Tina rescues stray dogs and neglected horses, offers equine therapy to local disabled children and still has the energy to run a charity called Harambee for disabled children in the Kenyan slum Kibeira.
Her pastel blue house overlooking the ocean is ruled by the dozen wagging tails of the temporary residents and a parrot called Pablo.
As we caught our breath, Tina and her husband Bodo, who moved to the island 19 years ago, dished out the Canary staple of grilled goats’ cheese in spicy traditional mojo sauces, made up of oil, garlic, paprika and cumin and offered tips on how to get the most out of our visit.
Fog, sun and gooey cakes
First, the world famous Masca Gorge on an eight-kilometre hike from the isolated mountain village of Masca.
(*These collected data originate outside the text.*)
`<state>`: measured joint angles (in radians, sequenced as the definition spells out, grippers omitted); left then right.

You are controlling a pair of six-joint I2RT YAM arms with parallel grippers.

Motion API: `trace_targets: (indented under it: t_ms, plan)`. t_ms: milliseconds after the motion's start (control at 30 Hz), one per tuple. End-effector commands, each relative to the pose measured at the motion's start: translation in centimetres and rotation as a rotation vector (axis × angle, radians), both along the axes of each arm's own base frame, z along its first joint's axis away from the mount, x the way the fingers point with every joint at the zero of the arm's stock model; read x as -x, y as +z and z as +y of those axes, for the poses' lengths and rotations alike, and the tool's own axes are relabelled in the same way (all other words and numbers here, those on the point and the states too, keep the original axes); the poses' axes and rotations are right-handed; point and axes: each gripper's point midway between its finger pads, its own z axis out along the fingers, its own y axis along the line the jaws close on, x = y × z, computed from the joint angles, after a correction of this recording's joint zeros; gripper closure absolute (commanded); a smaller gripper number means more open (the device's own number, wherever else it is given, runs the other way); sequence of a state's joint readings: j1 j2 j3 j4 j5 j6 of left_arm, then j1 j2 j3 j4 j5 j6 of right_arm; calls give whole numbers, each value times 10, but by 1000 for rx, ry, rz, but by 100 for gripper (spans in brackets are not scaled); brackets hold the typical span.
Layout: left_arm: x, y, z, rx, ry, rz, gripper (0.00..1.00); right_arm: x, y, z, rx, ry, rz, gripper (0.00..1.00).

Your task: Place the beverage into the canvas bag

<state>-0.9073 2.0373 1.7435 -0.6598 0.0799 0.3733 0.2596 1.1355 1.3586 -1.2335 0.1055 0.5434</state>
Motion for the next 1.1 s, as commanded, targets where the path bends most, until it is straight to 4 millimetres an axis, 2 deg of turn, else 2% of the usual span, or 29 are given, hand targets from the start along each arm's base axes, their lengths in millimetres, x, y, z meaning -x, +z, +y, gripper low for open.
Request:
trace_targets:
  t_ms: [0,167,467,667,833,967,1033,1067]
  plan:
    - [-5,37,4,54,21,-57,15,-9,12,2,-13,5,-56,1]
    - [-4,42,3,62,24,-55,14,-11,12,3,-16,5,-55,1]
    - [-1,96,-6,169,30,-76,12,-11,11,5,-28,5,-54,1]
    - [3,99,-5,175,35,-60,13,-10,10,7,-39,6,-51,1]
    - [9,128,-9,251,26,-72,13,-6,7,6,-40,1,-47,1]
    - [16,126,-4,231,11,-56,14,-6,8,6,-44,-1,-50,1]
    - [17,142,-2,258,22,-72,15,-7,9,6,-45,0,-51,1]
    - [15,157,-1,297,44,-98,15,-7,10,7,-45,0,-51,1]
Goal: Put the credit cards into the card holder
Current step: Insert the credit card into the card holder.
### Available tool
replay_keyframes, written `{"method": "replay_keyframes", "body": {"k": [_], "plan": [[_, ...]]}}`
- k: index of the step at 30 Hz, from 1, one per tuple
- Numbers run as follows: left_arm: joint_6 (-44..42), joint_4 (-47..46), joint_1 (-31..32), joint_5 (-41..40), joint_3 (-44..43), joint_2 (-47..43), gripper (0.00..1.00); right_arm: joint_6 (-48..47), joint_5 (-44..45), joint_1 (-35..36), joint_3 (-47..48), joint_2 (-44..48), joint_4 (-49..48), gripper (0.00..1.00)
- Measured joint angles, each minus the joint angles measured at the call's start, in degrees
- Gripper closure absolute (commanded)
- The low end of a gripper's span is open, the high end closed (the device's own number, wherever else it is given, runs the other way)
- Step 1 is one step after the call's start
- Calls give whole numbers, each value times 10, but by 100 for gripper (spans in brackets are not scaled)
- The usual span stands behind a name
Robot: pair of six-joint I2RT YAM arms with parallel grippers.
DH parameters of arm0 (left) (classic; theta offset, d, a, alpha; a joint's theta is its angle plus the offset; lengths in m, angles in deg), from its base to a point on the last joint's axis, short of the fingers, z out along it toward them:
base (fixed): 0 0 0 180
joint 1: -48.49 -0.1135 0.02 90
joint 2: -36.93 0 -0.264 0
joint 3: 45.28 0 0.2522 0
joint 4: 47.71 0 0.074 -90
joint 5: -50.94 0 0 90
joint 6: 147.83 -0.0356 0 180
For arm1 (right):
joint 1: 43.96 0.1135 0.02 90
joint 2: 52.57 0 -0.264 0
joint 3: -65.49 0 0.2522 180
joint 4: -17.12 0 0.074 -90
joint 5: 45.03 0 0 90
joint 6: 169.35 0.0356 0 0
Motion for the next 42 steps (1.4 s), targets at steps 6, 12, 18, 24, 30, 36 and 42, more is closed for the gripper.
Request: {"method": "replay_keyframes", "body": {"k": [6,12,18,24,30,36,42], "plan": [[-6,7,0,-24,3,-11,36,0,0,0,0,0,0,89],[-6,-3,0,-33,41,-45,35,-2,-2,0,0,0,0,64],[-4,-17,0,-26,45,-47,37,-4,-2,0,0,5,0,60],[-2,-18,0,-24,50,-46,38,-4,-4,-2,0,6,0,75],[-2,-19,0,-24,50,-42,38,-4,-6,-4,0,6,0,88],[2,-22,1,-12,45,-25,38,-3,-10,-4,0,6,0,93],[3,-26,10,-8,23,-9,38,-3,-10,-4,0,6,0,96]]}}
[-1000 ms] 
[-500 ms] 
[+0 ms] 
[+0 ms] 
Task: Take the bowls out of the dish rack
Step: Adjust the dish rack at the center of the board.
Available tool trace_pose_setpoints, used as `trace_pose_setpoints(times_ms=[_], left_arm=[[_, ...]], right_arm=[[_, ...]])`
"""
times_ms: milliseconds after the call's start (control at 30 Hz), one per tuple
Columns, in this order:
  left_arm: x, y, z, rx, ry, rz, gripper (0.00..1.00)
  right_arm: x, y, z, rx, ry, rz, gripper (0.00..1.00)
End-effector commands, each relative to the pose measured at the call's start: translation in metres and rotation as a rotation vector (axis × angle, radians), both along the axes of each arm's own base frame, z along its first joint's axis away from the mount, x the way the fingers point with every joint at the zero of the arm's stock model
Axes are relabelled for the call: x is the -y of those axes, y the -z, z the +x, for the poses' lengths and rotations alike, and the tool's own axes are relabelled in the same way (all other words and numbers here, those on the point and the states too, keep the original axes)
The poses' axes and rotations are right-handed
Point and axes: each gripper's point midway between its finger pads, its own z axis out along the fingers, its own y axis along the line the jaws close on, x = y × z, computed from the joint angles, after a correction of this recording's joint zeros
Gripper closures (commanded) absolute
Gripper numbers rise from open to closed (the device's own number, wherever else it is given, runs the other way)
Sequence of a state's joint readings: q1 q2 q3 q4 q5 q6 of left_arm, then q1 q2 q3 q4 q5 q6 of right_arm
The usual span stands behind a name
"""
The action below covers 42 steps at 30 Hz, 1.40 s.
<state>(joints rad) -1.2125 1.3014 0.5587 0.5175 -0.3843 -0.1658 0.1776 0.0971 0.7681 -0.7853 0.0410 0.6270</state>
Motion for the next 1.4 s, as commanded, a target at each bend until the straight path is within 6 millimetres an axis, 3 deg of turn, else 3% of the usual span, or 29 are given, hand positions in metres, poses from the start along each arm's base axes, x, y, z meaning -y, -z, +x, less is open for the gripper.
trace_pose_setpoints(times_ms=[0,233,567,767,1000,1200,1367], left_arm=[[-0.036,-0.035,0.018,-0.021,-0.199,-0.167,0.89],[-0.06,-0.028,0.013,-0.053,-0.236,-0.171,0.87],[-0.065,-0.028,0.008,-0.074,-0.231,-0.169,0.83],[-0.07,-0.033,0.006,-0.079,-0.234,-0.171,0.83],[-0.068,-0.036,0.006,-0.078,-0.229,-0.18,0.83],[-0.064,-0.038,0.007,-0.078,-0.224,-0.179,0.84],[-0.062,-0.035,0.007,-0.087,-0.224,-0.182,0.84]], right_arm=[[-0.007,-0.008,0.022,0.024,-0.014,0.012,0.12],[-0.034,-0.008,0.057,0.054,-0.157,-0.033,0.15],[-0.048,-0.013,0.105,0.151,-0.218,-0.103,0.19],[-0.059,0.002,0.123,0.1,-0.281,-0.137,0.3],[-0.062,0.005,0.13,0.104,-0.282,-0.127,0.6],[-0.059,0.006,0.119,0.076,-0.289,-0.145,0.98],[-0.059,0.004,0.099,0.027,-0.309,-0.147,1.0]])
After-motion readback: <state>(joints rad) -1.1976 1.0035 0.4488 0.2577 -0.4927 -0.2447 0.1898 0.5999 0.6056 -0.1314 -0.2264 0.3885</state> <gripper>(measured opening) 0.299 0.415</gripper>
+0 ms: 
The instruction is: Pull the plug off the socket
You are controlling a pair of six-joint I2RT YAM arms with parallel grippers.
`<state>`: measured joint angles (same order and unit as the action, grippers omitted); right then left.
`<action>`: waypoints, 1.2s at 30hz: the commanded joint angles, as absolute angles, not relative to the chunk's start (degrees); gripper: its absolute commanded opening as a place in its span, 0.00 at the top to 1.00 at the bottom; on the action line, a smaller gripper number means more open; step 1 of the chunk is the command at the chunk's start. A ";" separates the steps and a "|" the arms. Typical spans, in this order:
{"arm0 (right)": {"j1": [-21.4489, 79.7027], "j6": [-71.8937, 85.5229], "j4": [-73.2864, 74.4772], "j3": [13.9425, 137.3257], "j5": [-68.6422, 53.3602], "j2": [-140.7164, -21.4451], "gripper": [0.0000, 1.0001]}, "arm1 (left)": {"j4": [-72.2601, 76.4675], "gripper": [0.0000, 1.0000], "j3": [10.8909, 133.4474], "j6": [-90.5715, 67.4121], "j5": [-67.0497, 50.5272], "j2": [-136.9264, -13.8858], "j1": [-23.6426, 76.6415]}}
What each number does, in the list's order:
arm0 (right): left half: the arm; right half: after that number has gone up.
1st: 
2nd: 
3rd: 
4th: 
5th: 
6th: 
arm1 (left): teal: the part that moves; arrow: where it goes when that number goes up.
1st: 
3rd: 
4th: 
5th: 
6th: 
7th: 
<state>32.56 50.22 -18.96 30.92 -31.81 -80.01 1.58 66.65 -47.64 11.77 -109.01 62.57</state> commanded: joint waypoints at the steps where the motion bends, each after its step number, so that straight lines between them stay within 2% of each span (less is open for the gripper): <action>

We headed down on steep goat tracks through a vertical walled canyon which finally spat us out on a pirate’s beach in an Atlantic inlet.
You have to hop over boulders and squeeze through natural tunnels with your words repeated in ghostly echoes. It’s fabulous, but inevitably, even on a quiet day, you are rarely alone.
So Tina had a more hidden gem up her sleeve: "You have to see the Anaga mountains in the far northeast," she advised.
"They will make you believe you are back in the Alps!" Well, not quite – the spiky peaks, steep couloirs and rock buttresses are certainly as dramatic as the mountains of central Europe, but the island paths are lined with cacti and lizards, which slip away from in front of your feet. Because of a quirk of the Atlantic trade winds, the range is regularly doused in fog and drizzle, meaning that when you visit on a sunny day they are exploding with life and colour and the narrow valleys at the foot of the slopes are teaming with bees.
Century-old terraces climb back up the mountainside in narrow steps, and in the nooks and crannies of this compressed landscape, you can still find traditional cave-houses. These dwellings, which are mostly still inhabited, burrow into the rock: From outside all you see is a neat garden and a front door. It’s Hobbit Land.
In a hamlet that clung to the slopes, we entered a cool dark taverna with a low ceiling. There we sat among men in workmen’s overalls, drinking the cheap local Dorado beer and trying to follow their strange dialect of Spanish.
It seemed a world away from the madding crowds of the south. So we ordered beer and then followed with cream-topped coffees and gooey cakes.
Well, after all, we were on holiday.